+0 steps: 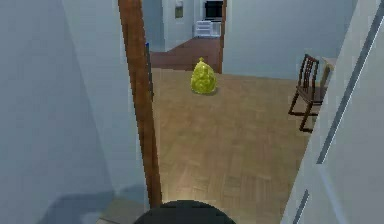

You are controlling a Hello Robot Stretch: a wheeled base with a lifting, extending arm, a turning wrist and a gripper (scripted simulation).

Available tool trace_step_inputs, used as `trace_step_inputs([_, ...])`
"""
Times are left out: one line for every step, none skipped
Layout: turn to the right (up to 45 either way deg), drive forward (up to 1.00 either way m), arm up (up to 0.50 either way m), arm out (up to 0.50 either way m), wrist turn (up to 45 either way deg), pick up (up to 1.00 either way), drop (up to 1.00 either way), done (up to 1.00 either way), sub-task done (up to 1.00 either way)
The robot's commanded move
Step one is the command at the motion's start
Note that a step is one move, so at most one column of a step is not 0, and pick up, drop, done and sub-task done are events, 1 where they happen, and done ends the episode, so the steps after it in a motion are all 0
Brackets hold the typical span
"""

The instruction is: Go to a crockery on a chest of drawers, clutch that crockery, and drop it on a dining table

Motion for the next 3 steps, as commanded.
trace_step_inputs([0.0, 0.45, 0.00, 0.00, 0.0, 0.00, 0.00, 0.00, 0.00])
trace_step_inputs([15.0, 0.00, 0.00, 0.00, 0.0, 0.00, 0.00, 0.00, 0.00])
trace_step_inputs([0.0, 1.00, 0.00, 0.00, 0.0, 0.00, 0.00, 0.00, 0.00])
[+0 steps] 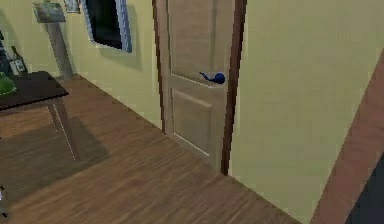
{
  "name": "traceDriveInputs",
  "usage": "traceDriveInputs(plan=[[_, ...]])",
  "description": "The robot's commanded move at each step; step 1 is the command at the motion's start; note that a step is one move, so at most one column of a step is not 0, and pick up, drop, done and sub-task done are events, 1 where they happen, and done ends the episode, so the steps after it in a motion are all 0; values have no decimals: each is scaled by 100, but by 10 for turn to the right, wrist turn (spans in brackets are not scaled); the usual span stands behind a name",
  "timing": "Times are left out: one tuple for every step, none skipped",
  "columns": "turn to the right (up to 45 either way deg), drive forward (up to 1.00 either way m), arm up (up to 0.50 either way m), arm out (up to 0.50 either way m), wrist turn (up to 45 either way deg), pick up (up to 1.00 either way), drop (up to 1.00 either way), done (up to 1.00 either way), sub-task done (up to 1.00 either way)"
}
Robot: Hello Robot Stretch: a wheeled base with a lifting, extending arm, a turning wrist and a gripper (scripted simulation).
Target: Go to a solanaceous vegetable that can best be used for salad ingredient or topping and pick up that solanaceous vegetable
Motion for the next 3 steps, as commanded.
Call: traceDriveInputs(plan=[[-450,0,0,0,0,0,0,0,0],[-30,0,0,0,0,0,0,0,0],[0,100,0,0,0,0,0,0,0]])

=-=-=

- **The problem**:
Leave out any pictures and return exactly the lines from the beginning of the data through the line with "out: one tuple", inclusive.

- **Answer to this problem**:
+0 steps: 

You are controlling a Hello Robot Stretch: a wheeled base with a lifting, extending arm, a turning wrist and a gripper (scripted simulation).

Available tool trace_step_inputs, used as `trace_step_inputs([_, ...])`
"""
Times are left out: one line for every step, none skipped
Layout: turn to the right (up to 45 either way deg), drive forward (up to 1.00 either way m), arm up (up to 0.50 either way m), arm out (up to 0.50 either way m), wrist turn (up to 45 either way deg), pick up (up to 1.00 either way), drop (up to 1.00 either way), done (up to 1.00 either way), sub-task done (up to 1.00 either way)
The robot's commanded move
Step one is the command at the motion's start
Note that a step is one move, so at most one column of a step is not 0, and pick up, drop, done and sub-task done are events, 1 where they happen, and done ends the episode, so the steps after it in a motion are all 0
Brackets hold the typical span
"""

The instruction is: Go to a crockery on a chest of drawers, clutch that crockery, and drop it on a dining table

Motion for the next 3 steps, as commanded.
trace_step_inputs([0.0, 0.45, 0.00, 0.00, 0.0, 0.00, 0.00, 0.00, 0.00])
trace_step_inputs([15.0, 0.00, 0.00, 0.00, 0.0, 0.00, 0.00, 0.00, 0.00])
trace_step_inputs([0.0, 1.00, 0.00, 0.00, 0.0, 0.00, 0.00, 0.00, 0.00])
[+0 steps] 
{
  "name": "traceDriveInputs",
  "usage": "traceDriveInputs(plan=[[_, ...]])",
  "description": "The robot's commanded move at each step; step 1 is the command at the motion's start; note that a step is one move, so at most one column of a step is not 0, and pick up, drop, done and sub-task done are events, 1 where they happen, and done ends the episode, so the steps after it in a motion are all 0; values have no decimals: each is scaled by 100, but by 10 for turn to the right, wrist turn (spans in brackets are not scaled); the usual span stands behind a name",
  "timing": "Times are left out: one tuple for every step, none skipped",

This completes the answer to the exercise.